■ BRIEF ■
Only the lines below between the ones containing "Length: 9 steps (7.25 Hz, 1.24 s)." and "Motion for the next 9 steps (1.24", inclusive, are to be reproduced, each exactly as it stands.
Content starts
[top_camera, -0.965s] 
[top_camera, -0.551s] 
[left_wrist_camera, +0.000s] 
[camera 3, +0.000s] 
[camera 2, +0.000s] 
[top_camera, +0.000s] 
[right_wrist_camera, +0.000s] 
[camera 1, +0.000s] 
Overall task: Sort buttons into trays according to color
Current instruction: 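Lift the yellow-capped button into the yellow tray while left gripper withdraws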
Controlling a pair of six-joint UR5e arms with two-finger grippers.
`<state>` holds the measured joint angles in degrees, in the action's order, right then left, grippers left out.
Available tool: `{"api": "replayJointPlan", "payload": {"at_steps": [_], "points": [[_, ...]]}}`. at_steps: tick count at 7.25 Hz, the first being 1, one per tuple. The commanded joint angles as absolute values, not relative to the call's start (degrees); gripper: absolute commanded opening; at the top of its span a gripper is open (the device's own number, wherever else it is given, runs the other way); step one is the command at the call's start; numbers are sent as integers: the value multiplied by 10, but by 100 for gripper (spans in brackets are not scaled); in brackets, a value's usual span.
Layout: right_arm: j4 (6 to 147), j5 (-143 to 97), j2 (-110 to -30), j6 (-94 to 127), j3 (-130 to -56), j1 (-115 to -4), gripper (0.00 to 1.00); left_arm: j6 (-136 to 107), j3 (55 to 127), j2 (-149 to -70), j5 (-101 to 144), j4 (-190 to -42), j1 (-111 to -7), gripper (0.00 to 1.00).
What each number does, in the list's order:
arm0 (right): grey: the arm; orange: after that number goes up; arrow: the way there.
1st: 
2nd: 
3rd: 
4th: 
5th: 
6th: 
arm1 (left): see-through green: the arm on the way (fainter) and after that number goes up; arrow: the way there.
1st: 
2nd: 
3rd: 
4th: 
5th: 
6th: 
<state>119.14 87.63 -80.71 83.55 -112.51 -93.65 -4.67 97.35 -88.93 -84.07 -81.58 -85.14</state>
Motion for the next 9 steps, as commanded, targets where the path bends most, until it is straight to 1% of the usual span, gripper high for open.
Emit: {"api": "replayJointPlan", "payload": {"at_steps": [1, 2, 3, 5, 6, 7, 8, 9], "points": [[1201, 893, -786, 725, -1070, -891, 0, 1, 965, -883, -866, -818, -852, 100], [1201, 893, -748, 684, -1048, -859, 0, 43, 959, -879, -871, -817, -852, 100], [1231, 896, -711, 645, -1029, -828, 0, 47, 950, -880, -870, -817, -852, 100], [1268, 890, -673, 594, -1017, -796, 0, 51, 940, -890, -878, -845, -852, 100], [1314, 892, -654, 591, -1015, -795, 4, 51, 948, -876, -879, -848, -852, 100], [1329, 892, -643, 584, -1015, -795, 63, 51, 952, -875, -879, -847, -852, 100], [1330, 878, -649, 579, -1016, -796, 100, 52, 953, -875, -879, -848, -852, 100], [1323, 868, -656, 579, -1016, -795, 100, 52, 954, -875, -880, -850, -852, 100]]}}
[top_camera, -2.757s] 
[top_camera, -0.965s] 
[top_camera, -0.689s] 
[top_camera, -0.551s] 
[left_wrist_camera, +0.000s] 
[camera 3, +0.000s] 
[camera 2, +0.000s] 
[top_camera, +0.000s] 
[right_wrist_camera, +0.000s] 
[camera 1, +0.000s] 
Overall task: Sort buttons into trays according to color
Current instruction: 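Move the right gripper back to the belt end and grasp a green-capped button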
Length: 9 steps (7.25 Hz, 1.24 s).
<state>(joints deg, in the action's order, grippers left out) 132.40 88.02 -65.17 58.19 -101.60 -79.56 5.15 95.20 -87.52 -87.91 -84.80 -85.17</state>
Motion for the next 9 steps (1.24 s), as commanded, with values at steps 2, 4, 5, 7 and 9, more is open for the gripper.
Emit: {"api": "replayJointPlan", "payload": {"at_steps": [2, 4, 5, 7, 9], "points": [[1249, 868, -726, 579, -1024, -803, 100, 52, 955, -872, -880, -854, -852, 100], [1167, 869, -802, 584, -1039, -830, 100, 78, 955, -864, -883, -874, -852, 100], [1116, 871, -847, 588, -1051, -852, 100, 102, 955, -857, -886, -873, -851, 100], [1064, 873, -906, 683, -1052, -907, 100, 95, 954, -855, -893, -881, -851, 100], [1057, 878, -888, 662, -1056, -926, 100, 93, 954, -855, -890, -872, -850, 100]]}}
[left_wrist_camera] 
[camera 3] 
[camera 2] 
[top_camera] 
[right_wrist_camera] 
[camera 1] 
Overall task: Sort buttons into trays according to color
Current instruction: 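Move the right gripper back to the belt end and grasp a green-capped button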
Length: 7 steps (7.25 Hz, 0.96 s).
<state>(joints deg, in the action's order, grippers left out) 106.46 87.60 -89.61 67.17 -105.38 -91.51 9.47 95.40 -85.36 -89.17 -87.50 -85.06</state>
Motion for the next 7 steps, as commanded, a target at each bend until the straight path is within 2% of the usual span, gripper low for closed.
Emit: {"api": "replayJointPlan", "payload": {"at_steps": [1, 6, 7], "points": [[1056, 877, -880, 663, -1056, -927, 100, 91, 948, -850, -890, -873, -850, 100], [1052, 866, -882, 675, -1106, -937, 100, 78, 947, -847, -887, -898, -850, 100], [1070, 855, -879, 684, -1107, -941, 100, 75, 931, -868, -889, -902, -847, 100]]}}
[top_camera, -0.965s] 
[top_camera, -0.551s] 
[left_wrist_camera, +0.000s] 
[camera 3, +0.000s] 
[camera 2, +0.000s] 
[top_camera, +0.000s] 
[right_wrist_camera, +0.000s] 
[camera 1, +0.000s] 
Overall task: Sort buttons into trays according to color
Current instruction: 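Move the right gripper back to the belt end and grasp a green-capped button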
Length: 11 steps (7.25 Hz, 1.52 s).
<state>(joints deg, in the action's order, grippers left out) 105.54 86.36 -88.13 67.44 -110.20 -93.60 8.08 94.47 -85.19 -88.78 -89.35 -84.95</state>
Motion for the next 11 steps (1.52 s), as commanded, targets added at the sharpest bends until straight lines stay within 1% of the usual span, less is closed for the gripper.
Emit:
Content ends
■ ANSWER SECTION ■
Length: 9 steps (7.25 Hz, 1.24 s).
<state>(joints deg, in the action's order, grippers left out) 132.40 88.02 -65.17 58.19 -101.60 -79.56 5.15 95.20 -87.52 -87.91 -84.80 -85.17</state>
Motion for the next 9 steps (1.24 s), as commanded, with values at steps 2, 4, 5, 7 and 9, more is open for the gripper.

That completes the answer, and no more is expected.